- Supplied material -
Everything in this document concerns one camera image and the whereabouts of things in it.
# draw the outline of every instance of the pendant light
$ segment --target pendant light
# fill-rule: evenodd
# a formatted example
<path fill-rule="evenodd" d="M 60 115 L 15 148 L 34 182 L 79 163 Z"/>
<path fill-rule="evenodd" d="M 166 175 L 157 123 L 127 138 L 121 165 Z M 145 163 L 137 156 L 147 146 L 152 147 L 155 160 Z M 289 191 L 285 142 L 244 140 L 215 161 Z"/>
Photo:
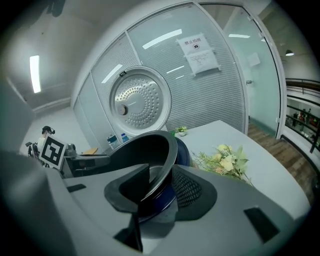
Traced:
<path fill-rule="evenodd" d="M 295 55 L 292 50 L 286 50 L 285 56 L 292 56 L 292 55 Z"/>

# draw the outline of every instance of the bottle
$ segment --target bottle
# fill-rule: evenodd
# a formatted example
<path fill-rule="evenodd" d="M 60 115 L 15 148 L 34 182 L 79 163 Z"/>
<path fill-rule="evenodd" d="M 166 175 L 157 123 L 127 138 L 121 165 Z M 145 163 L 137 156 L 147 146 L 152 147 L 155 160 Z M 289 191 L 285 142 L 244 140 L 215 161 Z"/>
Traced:
<path fill-rule="evenodd" d="M 122 133 L 121 137 L 123 142 L 127 142 L 129 140 L 128 136 L 125 133 Z"/>
<path fill-rule="evenodd" d="M 118 140 L 117 140 L 116 135 L 110 134 L 110 136 L 107 138 L 107 141 L 108 141 L 111 149 L 113 149 L 113 150 L 120 145 Z"/>

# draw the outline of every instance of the gray panel
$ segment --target gray panel
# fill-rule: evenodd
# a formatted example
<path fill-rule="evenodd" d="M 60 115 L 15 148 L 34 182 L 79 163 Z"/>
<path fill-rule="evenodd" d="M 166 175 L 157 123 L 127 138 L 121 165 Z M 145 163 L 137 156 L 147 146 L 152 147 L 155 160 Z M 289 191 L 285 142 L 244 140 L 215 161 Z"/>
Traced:
<path fill-rule="evenodd" d="M 94 136 L 101 145 L 102 151 L 107 150 L 110 148 L 107 138 L 110 134 L 113 135 L 114 131 L 112 130 L 107 116 L 100 104 L 90 74 L 81 88 L 79 100 L 86 120 L 89 123 Z"/>
<path fill-rule="evenodd" d="M 73 111 L 74 111 L 75 118 L 78 121 L 79 126 L 81 128 L 81 131 L 83 132 L 90 147 L 91 148 L 98 148 L 98 153 L 100 154 L 102 152 L 101 146 L 99 145 L 95 135 L 93 134 L 93 132 L 87 122 L 86 116 L 85 116 L 85 114 L 82 110 L 82 107 L 80 105 L 79 98 L 77 98 L 77 100 L 75 101 Z"/>
<path fill-rule="evenodd" d="M 102 81 L 106 78 L 106 76 L 117 66 L 122 65 L 122 67 L 115 72 L 106 83 L 102 83 Z M 115 80 L 115 78 L 119 75 L 121 71 L 126 68 L 140 65 L 137 61 L 135 53 L 130 45 L 128 37 L 123 34 L 121 35 L 108 49 L 105 53 L 100 57 L 97 61 L 96 65 L 93 67 L 91 73 L 93 77 L 93 81 L 98 93 L 98 96 L 101 100 L 102 106 L 105 112 L 108 115 L 109 105 L 108 105 L 108 97 L 110 93 L 110 88 Z M 114 121 L 108 115 L 109 121 L 111 122 L 112 127 L 117 133 L 118 137 L 121 137 L 122 131 L 117 129 Z"/>
<path fill-rule="evenodd" d="M 182 33 L 143 48 L 177 30 Z M 176 40 L 200 33 L 215 48 L 220 71 L 208 70 L 194 77 Z M 245 102 L 236 62 L 219 30 L 198 7 L 191 4 L 164 11 L 138 24 L 128 34 L 142 64 L 158 71 L 170 87 L 172 108 L 166 123 L 168 130 L 179 126 L 190 129 L 222 120 L 244 132 Z"/>

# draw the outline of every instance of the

- What is being asked -
Your copy should match the material above exactly, minus its pictures.

- Task solution -
Everything in this document concerns one camera image and the whereabouts of things in it.
# draw the outline of every instance of the pendant light
$ segment --target pendant light
# fill-rule: evenodd
# a formatted example
<path fill-rule="evenodd" d="M 60 115 L 15 148 L 34 182 L 79 163 Z"/>
<path fill-rule="evenodd" d="M 166 175 L 157 123 L 127 138 L 121 165 Z M 145 163 L 137 156 L 147 146 L 152 147 L 155 160 Z M 289 191 L 285 142 L 244 140 L 215 161 Z"/>
Photo:
Traced:
<path fill-rule="evenodd" d="M 295 55 L 292 50 L 286 50 L 285 56 L 292 56 L 292 55 Z"/>

# draw the outline of every instance of the bottle
$ segment --target bottle
# fill-rule: evenodd
# a formatted example
<path fill-rule="evenodd" d="M 60 115 L 15 148 L 34 182 L 79 163 Z"/>
<path fill-rule="evenodd" d="M 166 175 L 157 123 L 127 138 L 121 165 Z M 145 163 L 137 156 L 147 146 L 152 147 L 155 160 Z M 289 191 L 285 142 L 244 140 L 215 161 Z"/>
Traced:
<path fill-rule="evenodd" d="M 122 133 L 121 137 L 123 142 L 127 142 L 129 140 L 128 136 L 125 133 Z"/>
<path fill-rule="evenodd" d="M 118 140 L 117 140 L 116 135 L 110 134 L 110 136 L 107 138 L 107 141 L 108 141 L 111 149 L 113 149 L 113 150 L 120 145 Z"/>

# draw the outline of every instance of the gray panel
$ segment --target gray panel
# fill-rule: evenodd
# a formatted example
<path fill-rule="evenodd" d="M 60 115 L 15 148 L 34 182 L 79 163 Z"/>
<path fill-rule="evenodd" d="M 166 175 L 157 123 L 127 138 L 121 165 Z M 145 163 L 137 156 L 147 146 L 152 147 L 155 160 Z M 289 191 L 285 142 L 244 140 L 215 161 Z"/>
Traced:
<path fill-rule="evenodd" d="M 94 136 L 101 145 L 102 151 L 107 150 L 110 148 L 107 138 L 110 134 L 113 135 L 114 131 L 112 130 L 107 116 L 100 104 L 90 74 L 81 88 L 79 100 L 86 120 L 89 123 Z"/>
<path fill-rule="evenodd" d="M 73 111 L 74 111 L 75 118 L 78 121 L 79 126 L 81 128 L 81 131 L 83 132 L 90 147 L 91 148 L 98 148 L 98 153 L 100 154 L 102 152 L 101 146 L 99 145 L 95 135 L 93 134 L 93 132 L 87 122 L 86 116 L 85 116 L 85 114 L 82 110 L 82 107 L 80 105 L 79 98 L 77 98 L 77 100 L 75 101 Z"/>
<path fill-rule="evenodd" d="M 102 81 L 106 78 L 106 76 L 117 66 L 122 65 L 122 67 L 115 72 L 106 83 L 102 83 Z M 115 80 L 115 78 L 119 75 L 121 71 L 126 68 L 140 65 L 137 61 L 135 53 L 130 45 L 128 37 L 123 34 L 121 35 L 108 49 L 105 53 L 100 57 L 97 61 L 96 65 L 93 67 L 91 73 L 93 77 L 93 81 L 98 93 L 98 96 L 101 100 L 102 106 L 105 112 L 108 115 L 109 105 L 108 105 L 108 97 L 110 93 L 110 88 Z M 114 121 L 108 115 L 109 121 L 111 122 L 112 127 L 117 133 L 118 137 L 121 137 L 122 131 L 117 129 Z"/>
<path fill-rule="evenodd" d="M 182 33 L 143 48 L 177 30 Z M 176 40 L 200 33 L 215 48 L 220 71 L 208 70 L 194 77 Z M 245 102 L 236 62 L 219 30 L 198 7 L 191 4 L 164 11 L 138 24 L 128 34 L 142 64 L 158 71 L 170 87 L 172 108 L 166 123 L 168 130 L 179 126 L 190 129 L 222 120 L 244 132 Z"/>

# draw the outline of every instance of the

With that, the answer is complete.